Пётр Христианович склонился над парнем оглушённым, тот был без чувств. Оставлять так не хотелось. Хотелось связать, но никаких верёвок под рукой не было. Вздохнув, оставил, как есть. Быстро выбежал на дорогу. Слон стоял возле той лохматой сосенки и прядал ушами. Не нравилось ему что-то. Порохом воняло, ветер как раз на него снёс растаявшее почти облачко дыма. Не военный конь.
Брехт побежал по дороге, впереди был поворот. За ним пропажа и нашлась. Черкес в своей бурке чёрной лежал под кустом рябины с алыми ягодами, а конь стоял ещё в паре метров дальше. В два широких шага преодолев разделяющее их расстояние, Пётр Христианович склонился над Маратом.
Перевернул. Под головой небольшая лужица крови. Но при переворачивании аскер застонал, а потом и глаза открыл. Чего-то хрипло сказал на своём и вновь закрыл глаза. Как там его Марат … Хавпачев. Запомнил Пётр Христианович как «Ковпак», и потом уже нужные буквы добавлял.
— Марат, не спи. Замёрзнешь. — Брехт снял с него папаху. Оба на! В голову пуля угодила. Кожу на затылке сорвала. Перевязать надо.
Пришлось раздеваться и подол полотняной рубахи отрывать.
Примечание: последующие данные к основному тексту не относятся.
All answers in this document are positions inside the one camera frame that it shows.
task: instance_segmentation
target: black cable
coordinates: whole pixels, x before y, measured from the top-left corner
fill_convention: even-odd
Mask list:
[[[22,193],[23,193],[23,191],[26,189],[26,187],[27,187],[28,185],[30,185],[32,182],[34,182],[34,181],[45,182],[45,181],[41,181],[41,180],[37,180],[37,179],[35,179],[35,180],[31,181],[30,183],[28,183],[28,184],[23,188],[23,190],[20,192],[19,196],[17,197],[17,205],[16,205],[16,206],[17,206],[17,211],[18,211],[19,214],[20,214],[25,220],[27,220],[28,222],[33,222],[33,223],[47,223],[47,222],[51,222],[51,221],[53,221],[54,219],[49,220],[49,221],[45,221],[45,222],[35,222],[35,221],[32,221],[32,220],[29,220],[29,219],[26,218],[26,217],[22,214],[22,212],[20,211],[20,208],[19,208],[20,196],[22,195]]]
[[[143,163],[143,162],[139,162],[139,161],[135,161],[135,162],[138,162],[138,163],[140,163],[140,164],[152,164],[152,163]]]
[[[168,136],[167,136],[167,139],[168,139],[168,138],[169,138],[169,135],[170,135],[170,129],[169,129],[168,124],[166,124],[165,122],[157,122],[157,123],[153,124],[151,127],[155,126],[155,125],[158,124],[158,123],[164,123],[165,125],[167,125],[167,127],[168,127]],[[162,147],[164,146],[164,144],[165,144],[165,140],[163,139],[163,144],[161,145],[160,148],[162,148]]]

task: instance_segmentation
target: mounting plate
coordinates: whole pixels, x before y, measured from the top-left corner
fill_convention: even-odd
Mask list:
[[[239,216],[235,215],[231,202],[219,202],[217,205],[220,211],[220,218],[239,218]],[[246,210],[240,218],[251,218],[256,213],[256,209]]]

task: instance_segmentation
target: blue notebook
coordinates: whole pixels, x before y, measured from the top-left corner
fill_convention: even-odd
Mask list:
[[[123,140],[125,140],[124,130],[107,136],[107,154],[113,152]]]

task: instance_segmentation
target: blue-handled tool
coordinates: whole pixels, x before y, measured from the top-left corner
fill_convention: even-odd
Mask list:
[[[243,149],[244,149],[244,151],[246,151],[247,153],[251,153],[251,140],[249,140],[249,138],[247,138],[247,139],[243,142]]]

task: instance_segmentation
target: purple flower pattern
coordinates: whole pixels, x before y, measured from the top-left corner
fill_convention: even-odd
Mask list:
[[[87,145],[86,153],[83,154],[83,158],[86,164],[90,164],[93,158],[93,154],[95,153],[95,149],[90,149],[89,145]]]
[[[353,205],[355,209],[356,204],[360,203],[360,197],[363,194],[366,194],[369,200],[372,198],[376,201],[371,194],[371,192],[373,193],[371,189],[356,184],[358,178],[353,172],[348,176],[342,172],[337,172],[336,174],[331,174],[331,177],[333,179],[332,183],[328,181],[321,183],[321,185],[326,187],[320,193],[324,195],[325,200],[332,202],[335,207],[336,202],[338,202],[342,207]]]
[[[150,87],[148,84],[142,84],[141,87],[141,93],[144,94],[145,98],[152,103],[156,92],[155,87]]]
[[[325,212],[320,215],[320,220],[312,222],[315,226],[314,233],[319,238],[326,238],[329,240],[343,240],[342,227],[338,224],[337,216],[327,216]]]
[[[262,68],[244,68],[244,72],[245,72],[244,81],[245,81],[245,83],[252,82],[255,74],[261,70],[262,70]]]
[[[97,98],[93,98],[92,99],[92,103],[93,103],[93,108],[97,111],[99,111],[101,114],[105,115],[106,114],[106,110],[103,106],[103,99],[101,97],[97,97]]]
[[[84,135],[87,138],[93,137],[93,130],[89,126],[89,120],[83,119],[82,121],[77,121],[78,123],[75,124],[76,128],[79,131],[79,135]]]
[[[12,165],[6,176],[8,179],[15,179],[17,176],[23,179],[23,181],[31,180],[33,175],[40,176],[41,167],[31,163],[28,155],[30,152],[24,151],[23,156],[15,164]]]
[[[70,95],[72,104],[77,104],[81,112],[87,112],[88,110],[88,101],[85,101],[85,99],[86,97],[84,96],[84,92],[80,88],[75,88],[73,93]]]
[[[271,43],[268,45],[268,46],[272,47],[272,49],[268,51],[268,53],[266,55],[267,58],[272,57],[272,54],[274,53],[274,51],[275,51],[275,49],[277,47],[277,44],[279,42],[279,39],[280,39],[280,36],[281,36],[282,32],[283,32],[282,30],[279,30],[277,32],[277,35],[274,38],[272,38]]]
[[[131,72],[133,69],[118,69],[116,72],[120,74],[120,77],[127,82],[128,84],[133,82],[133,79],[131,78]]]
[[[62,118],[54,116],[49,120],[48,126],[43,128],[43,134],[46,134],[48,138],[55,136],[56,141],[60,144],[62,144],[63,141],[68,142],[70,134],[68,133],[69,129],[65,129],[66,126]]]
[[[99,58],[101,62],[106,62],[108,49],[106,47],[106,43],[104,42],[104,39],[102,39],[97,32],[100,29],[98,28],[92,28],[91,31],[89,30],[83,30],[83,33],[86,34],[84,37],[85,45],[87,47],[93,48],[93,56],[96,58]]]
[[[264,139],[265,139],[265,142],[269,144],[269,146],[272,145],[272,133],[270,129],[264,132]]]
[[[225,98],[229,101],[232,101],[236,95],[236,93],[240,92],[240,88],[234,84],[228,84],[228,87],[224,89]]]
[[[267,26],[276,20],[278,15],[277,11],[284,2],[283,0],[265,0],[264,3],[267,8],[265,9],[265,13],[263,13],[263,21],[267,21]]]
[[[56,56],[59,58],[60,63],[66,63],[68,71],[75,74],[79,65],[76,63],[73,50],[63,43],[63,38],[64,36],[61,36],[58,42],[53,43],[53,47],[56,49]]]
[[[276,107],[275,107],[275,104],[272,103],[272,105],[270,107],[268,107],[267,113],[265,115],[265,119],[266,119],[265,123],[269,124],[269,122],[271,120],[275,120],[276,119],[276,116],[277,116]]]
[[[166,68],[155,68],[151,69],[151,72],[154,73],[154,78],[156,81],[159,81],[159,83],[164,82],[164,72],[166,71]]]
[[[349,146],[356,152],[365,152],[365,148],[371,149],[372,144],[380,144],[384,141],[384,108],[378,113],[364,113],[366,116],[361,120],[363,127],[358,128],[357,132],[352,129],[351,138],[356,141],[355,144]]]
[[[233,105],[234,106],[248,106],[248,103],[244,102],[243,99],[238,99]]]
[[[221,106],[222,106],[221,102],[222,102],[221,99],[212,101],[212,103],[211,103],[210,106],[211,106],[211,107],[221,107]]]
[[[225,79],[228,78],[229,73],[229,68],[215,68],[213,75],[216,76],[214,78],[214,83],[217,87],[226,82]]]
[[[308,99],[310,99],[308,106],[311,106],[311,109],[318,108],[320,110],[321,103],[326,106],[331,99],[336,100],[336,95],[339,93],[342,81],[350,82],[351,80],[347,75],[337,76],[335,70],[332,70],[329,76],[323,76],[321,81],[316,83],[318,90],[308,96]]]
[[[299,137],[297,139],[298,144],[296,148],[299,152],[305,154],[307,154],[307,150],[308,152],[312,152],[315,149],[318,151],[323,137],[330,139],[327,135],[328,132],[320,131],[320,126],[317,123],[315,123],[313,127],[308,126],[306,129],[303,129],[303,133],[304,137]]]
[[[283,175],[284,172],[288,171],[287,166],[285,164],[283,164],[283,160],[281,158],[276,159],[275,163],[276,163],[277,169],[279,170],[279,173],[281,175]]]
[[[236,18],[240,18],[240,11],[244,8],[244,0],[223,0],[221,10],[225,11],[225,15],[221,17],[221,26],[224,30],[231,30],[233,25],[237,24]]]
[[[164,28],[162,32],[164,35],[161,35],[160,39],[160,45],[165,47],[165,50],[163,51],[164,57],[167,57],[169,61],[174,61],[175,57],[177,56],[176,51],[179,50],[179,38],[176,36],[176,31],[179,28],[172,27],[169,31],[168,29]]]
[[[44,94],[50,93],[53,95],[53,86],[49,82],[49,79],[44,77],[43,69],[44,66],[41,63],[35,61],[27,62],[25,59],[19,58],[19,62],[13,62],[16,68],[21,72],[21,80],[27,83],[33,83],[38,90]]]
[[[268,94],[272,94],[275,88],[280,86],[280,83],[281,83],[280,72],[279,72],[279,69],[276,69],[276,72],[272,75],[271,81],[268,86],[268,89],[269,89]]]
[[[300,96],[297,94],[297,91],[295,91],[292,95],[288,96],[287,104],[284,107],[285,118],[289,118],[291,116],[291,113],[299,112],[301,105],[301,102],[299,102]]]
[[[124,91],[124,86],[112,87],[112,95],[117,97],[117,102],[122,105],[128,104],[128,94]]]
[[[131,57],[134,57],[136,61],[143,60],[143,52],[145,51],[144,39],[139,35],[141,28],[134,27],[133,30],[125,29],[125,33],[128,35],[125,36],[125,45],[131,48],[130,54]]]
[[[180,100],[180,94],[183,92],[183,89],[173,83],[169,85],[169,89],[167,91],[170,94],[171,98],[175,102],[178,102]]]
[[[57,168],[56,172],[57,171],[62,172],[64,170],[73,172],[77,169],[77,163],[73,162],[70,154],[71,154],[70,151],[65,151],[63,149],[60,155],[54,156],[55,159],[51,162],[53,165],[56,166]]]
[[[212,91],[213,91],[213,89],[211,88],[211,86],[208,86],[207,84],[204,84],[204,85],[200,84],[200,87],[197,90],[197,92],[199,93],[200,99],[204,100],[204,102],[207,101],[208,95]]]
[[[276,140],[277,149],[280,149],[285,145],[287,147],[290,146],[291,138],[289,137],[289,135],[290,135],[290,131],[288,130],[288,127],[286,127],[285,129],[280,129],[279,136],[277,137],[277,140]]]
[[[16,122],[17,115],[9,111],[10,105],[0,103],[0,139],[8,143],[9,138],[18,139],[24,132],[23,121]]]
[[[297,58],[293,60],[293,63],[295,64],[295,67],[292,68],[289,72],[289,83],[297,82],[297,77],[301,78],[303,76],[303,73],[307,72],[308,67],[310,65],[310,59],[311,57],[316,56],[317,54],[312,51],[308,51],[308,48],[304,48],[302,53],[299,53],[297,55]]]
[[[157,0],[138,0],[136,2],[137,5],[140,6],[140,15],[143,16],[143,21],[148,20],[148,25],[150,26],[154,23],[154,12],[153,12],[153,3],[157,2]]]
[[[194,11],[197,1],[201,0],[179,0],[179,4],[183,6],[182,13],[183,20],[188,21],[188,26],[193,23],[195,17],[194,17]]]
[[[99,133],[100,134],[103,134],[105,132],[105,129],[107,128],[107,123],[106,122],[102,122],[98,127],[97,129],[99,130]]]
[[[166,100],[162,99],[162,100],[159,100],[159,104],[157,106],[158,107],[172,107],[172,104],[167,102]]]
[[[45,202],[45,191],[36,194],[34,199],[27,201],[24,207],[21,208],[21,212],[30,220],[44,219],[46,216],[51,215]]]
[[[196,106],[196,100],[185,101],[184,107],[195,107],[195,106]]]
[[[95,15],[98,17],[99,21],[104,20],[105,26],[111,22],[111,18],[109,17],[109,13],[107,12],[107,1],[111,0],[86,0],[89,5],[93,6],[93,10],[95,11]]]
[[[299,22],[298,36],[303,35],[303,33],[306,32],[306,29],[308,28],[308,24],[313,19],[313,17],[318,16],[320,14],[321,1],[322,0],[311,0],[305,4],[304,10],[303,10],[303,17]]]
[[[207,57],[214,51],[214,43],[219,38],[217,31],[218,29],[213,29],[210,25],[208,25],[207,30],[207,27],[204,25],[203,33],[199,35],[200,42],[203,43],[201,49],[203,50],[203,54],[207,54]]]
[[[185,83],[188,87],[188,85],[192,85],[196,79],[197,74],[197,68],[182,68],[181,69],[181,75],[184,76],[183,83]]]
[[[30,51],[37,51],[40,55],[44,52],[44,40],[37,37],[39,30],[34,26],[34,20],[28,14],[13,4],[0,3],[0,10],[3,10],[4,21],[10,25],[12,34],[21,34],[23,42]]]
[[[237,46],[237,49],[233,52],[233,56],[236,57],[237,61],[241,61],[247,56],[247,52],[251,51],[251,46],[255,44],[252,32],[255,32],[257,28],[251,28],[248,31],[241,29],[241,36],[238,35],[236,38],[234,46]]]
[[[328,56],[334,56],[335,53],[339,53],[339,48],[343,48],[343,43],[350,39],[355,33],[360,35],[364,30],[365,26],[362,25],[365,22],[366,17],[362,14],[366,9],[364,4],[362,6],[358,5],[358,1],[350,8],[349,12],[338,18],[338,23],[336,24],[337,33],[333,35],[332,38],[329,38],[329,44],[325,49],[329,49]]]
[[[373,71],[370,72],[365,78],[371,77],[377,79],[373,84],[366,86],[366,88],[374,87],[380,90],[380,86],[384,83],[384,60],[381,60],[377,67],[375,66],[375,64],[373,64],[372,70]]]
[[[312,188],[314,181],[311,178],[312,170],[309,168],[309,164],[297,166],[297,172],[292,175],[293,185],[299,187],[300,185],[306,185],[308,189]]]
Перемотав, Марату голову, Брехт стал думу думать. Дилемма. Нужно допросить ворогов и нужно срочно Марата везти в Студенцы к Матрёне, а то загноится рана.
Стоять! Бояться! А где бричка, на которой тати приехали? Тут должна быть недалече. Так Борода знает. Покажет, коли жить захочет.
— Эй! — Призывно заржал Слон, невидимый из-за поворота, — Эй! Эгегей! — Явно чужие, раз жеребец тревожно ржёт. Брехт оставил Марата и кинулся к шайру. Выбежал из-за поворота, а там картина маслом. Крестьянин стоит около Слона и пытается его за уздечку поймать, а тот вокруг сосёнки ходит, не даётся и ржёт, Брехта призывая.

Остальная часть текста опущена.